The majority of peer-reviewed scientific literature demonstrates a statistically significant central corneal flattening with ICRS implantation. [15, 19, 20, 24, 25, 31, 49, 55, 56] This outcome is anticipated from the mechanisms of action of intracorneal ring segments. Rings as spacer elements between the bundles of corneal lamellae an expected mechanic effect of spacer elements between stromal collagen lamellae, producing an additive volume effect in the mid-peripheral cornea, which can be nicely demonstrated in Scheimpflug images [23, 60].

In most of the studies, ring segments implantation contributed a mean reduction of the K readings between 3 and 5 D, with an astigmatic reduction between 1.5 to 2.88 (although Zare et al. in a prospective study with intacs presented a mean reduction of 0.75 d) [15, 24, 27, 52, 55, 56, 61]. However, most of the studies didn’t present their results in accordance with the standards for reporting refractive surgery outcomes, specifically absolute power and defocus equivalent. In addition subjective refraction in keratoconic patients is highly unpredictable. In advanced keratoconus stages head posture is used to align visual axis and cone center. This will result in visual function improvement but inevitably alter refractive measurement.

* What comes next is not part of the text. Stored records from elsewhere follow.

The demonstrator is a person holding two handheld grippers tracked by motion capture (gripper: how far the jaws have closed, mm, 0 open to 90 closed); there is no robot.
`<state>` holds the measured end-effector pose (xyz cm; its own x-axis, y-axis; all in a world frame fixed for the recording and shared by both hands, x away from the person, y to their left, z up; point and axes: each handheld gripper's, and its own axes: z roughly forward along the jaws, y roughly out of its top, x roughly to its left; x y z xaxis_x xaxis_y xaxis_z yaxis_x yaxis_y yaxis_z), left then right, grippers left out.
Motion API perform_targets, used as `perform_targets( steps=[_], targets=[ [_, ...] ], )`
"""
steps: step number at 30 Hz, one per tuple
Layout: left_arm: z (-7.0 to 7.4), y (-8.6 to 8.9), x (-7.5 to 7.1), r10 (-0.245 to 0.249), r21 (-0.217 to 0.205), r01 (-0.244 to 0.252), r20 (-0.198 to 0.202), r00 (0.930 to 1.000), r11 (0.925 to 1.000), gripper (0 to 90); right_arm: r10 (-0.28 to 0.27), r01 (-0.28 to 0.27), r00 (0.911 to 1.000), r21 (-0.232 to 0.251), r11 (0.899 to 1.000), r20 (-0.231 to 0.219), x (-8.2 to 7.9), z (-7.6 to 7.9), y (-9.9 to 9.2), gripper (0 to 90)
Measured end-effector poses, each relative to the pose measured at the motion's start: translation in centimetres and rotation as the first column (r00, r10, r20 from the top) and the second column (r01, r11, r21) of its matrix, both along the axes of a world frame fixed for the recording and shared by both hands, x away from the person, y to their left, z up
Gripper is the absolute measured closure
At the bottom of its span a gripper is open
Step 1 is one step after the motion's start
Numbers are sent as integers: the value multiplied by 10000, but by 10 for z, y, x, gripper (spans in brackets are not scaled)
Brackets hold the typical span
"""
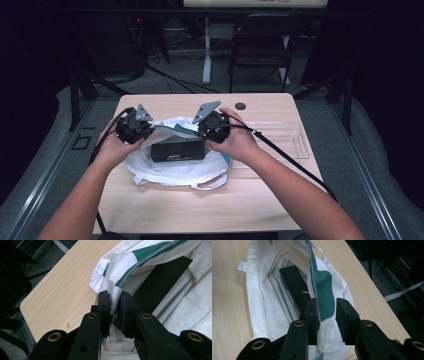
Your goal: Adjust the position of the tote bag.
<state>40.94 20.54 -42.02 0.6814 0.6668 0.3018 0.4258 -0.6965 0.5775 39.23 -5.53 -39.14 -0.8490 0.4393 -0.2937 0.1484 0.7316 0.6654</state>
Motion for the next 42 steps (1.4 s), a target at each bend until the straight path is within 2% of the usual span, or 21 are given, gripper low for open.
perform_targets(
  steps=[4,6,8,9,17,21,28,31,38,39,41,42],
  targets=[
    [0,1,2,41,-48,-42,-76,10000,10000,805,105,-110,9999,-340,9994,-131,8,-2,7,715],
    [0,1,2,56,-76,-57,-34,10000,10000,806,264,-274,9991,-305,9992,-321,11,-6,13,709],
    [1,1,3,73,-76,-73,-18,10000,9999,806,301,-313,9991,-378,9988,-304,11,-7,16,707],
    [1,1,3,52,-55,-52,-22,10000,10000,806,334,-346,9983,-260,9991,-480,14,-10,19,707],
    [3,-1,5,67,-44,-67,9,10000,10000,807,296,-327,9974,-463,9984,-661,22,-19,28,717],
    [3,-1,6,97,-37,-97,-18,10000,9999,807,294,-323,9971,-403,9987,-700,24,-23,34,734],
    [3,-1,8,91,-14,-91,-22,10000,10000,808,232,-265,9982,-605,9978,-559,27,-31,39,778],
    [3,-1,9,152,-54,-152,-21,9999,9999,808,130,-153,9995,-832,9964,-289,28,-32,40,829],
    [2,-2,12,169,-35,-169,2,9999,9999,809,-96,89,9999,-870,9962,-76,32,-33,41,859],
    [1,-3,13,199,-41,-199,14,9998,9998,810,-125,140,9998,-1147,9933,135,33,-32,41,866],
    [1,-3,13,195,-31,-195,15,9998,9998,809,-160,180,9997,-1111,9936,191,33,-33,42,867],
    [1,-3,14,204,-33,-205,-4,9998,9998,810,-191,222,9995,-1249,9919,260,33,-32,42,869]
  ],
)
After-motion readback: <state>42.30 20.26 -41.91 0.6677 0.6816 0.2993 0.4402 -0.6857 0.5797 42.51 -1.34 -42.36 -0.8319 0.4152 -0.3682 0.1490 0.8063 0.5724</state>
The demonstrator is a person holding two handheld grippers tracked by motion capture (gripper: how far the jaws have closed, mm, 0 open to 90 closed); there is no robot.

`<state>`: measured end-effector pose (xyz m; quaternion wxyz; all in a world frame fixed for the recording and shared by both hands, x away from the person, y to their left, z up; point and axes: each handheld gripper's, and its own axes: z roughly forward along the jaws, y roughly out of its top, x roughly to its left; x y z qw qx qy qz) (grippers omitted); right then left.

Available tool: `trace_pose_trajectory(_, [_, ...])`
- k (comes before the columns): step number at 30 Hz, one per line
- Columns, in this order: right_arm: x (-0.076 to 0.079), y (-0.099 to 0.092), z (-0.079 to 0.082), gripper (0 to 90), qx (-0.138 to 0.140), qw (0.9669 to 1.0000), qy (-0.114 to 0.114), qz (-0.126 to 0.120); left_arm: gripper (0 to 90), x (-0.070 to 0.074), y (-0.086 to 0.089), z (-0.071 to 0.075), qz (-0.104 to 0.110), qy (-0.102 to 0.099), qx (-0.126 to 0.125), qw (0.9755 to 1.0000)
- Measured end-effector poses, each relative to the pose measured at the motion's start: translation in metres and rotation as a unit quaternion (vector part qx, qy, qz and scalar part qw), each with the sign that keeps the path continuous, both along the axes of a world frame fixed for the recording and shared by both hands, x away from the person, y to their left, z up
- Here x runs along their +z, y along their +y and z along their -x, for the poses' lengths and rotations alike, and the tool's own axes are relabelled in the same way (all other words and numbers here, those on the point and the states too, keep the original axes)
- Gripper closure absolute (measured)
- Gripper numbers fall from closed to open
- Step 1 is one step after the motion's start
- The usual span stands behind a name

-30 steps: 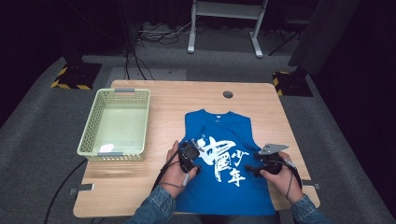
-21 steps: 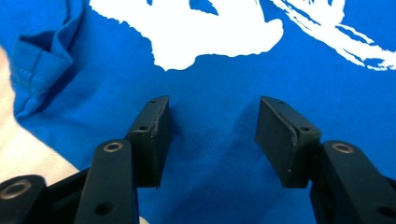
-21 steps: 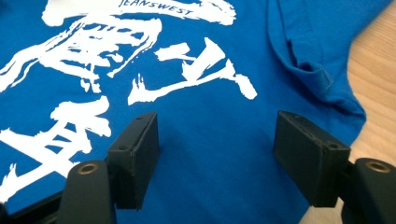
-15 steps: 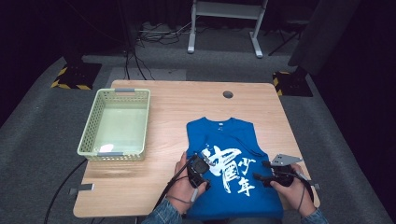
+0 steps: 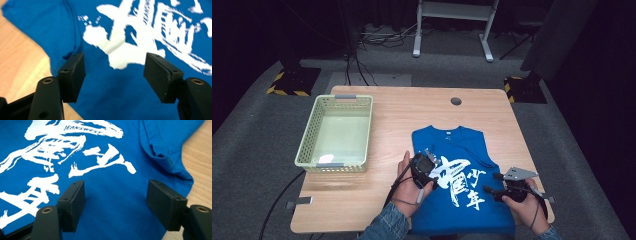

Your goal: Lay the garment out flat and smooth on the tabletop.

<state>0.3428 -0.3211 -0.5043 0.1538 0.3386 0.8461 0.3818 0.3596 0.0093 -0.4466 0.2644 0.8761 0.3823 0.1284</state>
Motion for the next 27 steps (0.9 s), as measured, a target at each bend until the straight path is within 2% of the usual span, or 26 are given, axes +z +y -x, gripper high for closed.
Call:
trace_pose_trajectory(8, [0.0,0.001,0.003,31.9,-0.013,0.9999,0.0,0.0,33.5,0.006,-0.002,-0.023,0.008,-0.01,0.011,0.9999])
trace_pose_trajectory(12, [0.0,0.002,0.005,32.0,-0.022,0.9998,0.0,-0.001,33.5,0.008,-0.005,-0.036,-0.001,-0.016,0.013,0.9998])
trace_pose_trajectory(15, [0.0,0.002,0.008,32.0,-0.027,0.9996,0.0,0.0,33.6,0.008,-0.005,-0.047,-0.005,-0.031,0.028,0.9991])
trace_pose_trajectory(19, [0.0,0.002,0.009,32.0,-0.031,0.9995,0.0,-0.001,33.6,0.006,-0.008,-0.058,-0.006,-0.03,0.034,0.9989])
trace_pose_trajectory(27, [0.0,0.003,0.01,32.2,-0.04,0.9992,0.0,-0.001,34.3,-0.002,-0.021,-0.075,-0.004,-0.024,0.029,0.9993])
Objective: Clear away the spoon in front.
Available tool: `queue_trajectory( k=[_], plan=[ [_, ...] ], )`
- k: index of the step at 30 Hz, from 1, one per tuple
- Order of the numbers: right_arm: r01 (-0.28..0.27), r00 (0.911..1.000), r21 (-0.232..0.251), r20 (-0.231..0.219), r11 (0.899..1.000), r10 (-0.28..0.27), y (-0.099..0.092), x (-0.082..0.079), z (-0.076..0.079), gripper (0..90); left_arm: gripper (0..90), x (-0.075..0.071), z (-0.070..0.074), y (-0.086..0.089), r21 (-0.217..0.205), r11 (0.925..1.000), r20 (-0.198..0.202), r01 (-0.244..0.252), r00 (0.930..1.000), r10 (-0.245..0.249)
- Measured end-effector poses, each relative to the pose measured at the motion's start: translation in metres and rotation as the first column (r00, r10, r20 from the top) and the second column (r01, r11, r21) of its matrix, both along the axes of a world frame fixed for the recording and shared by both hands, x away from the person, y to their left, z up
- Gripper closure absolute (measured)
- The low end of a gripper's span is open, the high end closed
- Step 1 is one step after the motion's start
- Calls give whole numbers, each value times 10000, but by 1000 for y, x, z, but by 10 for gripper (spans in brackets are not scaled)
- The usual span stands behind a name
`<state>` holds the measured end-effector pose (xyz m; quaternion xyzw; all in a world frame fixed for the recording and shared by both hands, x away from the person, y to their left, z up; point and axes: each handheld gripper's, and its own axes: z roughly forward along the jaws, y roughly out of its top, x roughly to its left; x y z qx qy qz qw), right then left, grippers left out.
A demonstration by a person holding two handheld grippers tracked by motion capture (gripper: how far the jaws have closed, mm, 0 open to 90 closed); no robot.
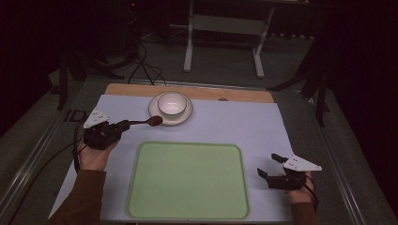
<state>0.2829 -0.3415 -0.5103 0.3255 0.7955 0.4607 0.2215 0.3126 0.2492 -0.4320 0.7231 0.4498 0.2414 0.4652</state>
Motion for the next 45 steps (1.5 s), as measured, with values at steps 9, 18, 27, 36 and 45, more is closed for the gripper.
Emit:
queue_trajectory(
  k=[9, 18, 27, 36, 45],
  plan=[
    [-11, 10000, 3, -15, 10000, 11, 0, 0, 0, 150, 834, -17, -3, 8, 52, 9998, -187, -173, 9997, 174],
    [-7, 10000, -12, -19, 10000, 7, 0, 0, 0, 150, 834, -37, -9, 14, 107, 9994, -528, -336, 9980, 342],
    [-3, 10000, -32, -37, 10000, 3, 1, 0, 0, 150, 832, -50, -18, 10, 329, 9991, -1118, -264, 9933, 300],
    [-9, 10000, -43, -72, 10000, 9, 1, 0, -1, 150, 819, -28, -16, 11, -290, 9976, -858, -626, 9945, 599],
    [-4, 10000, -59, -45, 10000, 3, 0, 0, 0, 150, 811, 21, -11, -4, -746, 9907, -145, -1135, 9935, 1128]
  ],
)
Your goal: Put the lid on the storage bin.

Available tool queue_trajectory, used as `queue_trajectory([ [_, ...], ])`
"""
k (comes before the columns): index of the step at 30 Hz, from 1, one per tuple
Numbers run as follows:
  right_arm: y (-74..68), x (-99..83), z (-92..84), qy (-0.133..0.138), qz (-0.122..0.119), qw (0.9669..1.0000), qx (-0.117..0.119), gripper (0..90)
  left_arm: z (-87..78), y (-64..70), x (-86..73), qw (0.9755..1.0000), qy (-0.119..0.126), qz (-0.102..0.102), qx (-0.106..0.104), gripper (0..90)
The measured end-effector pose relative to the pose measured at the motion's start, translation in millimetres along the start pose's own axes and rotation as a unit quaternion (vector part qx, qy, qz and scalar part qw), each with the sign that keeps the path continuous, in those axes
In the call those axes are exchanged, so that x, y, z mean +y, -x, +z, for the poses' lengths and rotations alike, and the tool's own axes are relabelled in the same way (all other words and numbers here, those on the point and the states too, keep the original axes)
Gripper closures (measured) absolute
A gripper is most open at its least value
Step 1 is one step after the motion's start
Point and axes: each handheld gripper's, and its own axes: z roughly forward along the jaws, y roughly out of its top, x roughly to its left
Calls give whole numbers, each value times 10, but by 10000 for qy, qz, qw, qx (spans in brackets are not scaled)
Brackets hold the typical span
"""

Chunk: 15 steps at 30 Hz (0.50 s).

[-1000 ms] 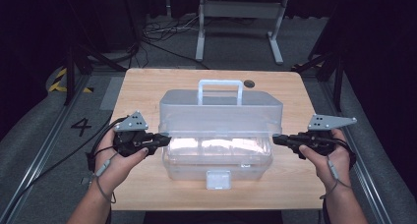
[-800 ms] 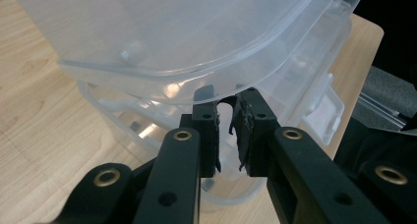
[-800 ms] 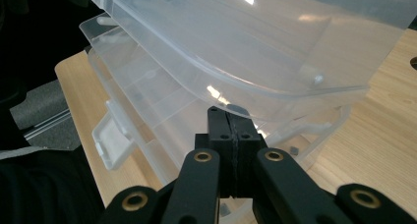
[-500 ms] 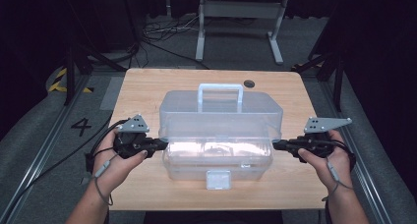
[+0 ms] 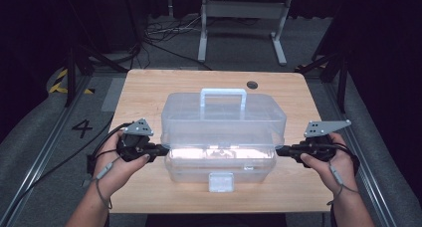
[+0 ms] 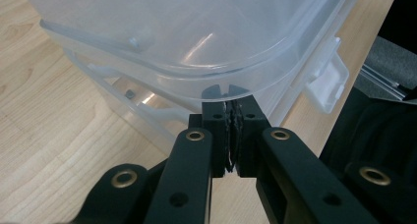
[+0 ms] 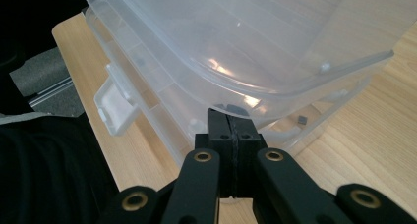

Corrected visual acuity results showed a significant variation. Keratoconus stage, cone location and ICRS type are important parameters for this variability ranging from 2 lines of loss of corrected vision to an 8 lines gain [15, 23, 48, 58, 59]. ICRS implantation leads to an increase of both uncorrected and corrected visual acuity in patients with, which is attributed to a reduction of spherical equivalent and cylinder, and to an enhancement of visual quality by modifying corneal high order aberrations. Asymmetric aberrations (coma and coma-like) and especially those higher than 3.0 μm, are reduced after ICRS implantation [15, 46, 48, 61, 62, 63, 64, 65]. Therefore, this surgical procedure has a significant impact on corneal irregularity, by regularizing the geometry of corneal tissue [48, 61, 66]. As a consequence, CVA is affected, with most of the cases experiencing a corresponding improvement observed in 70–80% of treated patients [45, 46, 63, 66, 67].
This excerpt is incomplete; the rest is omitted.